Fairfax-CSB deal scheduled to be closed in Sept
KOCHI: The wait for the Fairfax-CSB deal may seem to have gone a bit long for many. But for Fairfax, it has paid rich dividends as it will be required to shell out fewer dollars than it would have paid otherwise.
If the rupee-dollar exchange market remains the same, Fairfax India Holdings will make a windfall gain from the fall in rupee in the share deal with the Thrissur-based Catholic Syrian Bank (CSB) that would make the Canadian company majority owner in the bank with 51 per cent stake.
When Fairfax signed the agreement on February 20, 2018, to buy a majority stake in CSB at a total consideration of about Rs1200 crore, i.e.at Rs140 per share, the total deal size was $186 million as the rupee-dollar exchange rate was Rs64.75 per dollar (average).
But down the line, as of today (September 17, 2018) after about seven months, the rupee has nosedived to Rs72.4 per dollar, a fall of around 12 per cent. If Fairfax chooses to strike the deal today, the total consideration of the deal in dollar terms will shrink to around $168 million – giving a notional gain of about $18 million from the February levels.
This would translate to around Rs130 crore at today’s exchange rate or in other words, Fairfax would make a gain of about Rs15 per share that is priced at Rs140.

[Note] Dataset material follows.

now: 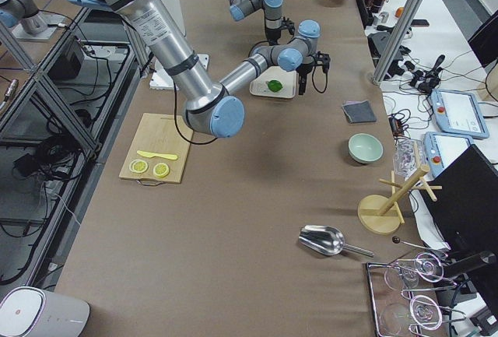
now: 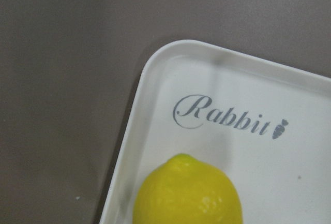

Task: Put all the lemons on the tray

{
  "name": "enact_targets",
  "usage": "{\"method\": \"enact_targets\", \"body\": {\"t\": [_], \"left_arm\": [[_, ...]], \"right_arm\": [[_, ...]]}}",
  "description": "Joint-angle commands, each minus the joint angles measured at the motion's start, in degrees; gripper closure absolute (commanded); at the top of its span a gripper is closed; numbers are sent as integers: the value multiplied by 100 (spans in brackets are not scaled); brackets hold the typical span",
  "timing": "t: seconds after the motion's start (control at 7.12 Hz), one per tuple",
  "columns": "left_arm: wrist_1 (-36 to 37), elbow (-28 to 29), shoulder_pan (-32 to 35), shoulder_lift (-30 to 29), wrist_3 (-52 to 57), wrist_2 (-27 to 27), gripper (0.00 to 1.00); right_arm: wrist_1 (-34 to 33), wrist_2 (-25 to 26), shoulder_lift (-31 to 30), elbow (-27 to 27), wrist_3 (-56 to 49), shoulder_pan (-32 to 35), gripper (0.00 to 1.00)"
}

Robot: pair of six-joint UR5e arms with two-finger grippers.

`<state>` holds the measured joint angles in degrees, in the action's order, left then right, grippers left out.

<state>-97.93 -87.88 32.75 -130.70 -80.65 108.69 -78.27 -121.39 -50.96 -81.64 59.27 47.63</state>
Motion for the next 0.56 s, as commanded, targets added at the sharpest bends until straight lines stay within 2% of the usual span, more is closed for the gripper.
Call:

Incidentally, timing so favours the Fairfax Group, that the deal has already been planned to be closed during the third quarter (July-September) of Fairfax’s fiscal year. Fairfax itself has mentioned this as part of its interim financial report for the second quarter ending June 30, 2018. “The transaction is expected to close in the third quarter of 2018, subject to regulatory approvals and customary closing conditions,” Fairfax has stated about the CSB deal in its directors’ report.